NEW YORK, Nov 23 (Reuters Health) - People newly diagnosed with type 1 diabetes may benefit from an experimental therapy that appears to halt the progression of the disease and lower the requirement for insulin, new research findings suggest.

Unlike type 2 diabetes, which comprises 90% of diabetes cases and is linked to obesity, type 1 diabetes results from the destruction of insulin-producing cells in the pancreas. Frequently this destruction stems from an attack by the body's own immune system. Type 1 diabetics usually have to inject themselves with insulin to survive.

Dr. Dana Elias of Peptor, a biopharmaceutical company based in Rehovot, Israel, and colleagues have developed a protein, called DiaPep277, which blocks the destructive actions of the body's immune system against insulin-producing cells.

In a small study of 35 patients with newly diagnosed type 1 diabetes, Elias and colleagues compared DiaPep277 with an inactive placebo.

Thirty-one patients completed the 10-month study. In patients receiving DiaPep277, concentrations of a protein called C-peptide, which indicates proper insulin production, were maintained, indicating that DiaPep277 maintained insulin levels. But in the placebo group, the levels fell significantly.

Furthermore, patients taking DiaPep277 showed a reduced need for insulin, the researchers report in the November 24th issue of The Lancet. They also report that they saw no side effects from the therapy.

"Although this study was small, treatment of newly diagnosed type 1 diabetes with DiaPep277 seems to preserve (a person's own) insulin production," the investigators conclude.

Elias noted that in patients already diagnosed with diabetes and requiring insulin, DiaPep277 may significantly improve their disease status and lessen insulin dependence. While the treatment does not bring back cells that have been destroyed, if given early enough it could possibly prevent diabetes, she said.

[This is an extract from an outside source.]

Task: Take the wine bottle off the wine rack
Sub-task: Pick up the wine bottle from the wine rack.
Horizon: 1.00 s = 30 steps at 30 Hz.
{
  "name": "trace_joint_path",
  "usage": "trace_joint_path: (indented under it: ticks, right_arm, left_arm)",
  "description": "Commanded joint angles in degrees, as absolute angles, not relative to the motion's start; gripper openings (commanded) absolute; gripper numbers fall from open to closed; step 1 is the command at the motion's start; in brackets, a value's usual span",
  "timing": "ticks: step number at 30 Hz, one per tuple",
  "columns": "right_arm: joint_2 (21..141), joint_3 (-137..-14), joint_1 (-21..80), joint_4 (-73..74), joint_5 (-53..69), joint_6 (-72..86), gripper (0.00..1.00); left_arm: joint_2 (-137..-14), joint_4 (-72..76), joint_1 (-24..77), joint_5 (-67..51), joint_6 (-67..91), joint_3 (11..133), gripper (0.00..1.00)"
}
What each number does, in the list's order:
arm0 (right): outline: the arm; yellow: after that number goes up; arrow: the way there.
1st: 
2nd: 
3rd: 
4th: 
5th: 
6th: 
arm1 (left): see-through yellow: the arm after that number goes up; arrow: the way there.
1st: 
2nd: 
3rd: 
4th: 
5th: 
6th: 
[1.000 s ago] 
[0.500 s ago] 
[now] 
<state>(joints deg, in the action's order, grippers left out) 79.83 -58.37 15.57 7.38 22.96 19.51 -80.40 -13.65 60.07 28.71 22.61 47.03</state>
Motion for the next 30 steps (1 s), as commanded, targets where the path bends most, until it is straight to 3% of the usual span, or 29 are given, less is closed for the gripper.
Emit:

"For the last 80 years, type 1 diabetes patients could only look to improved insulin for better treatment, but no cure was available," Elias told Reuters Health. "DiaPep277 represents a major therapeutic advance in diabetes-specific treatment that targets the underlying disease, not the symptoms."

According to Elias, five DiaPep277 studies in Europe have either just been completed or are ongoing. "We are going to initiate the first study in the US in early 2002, " she said.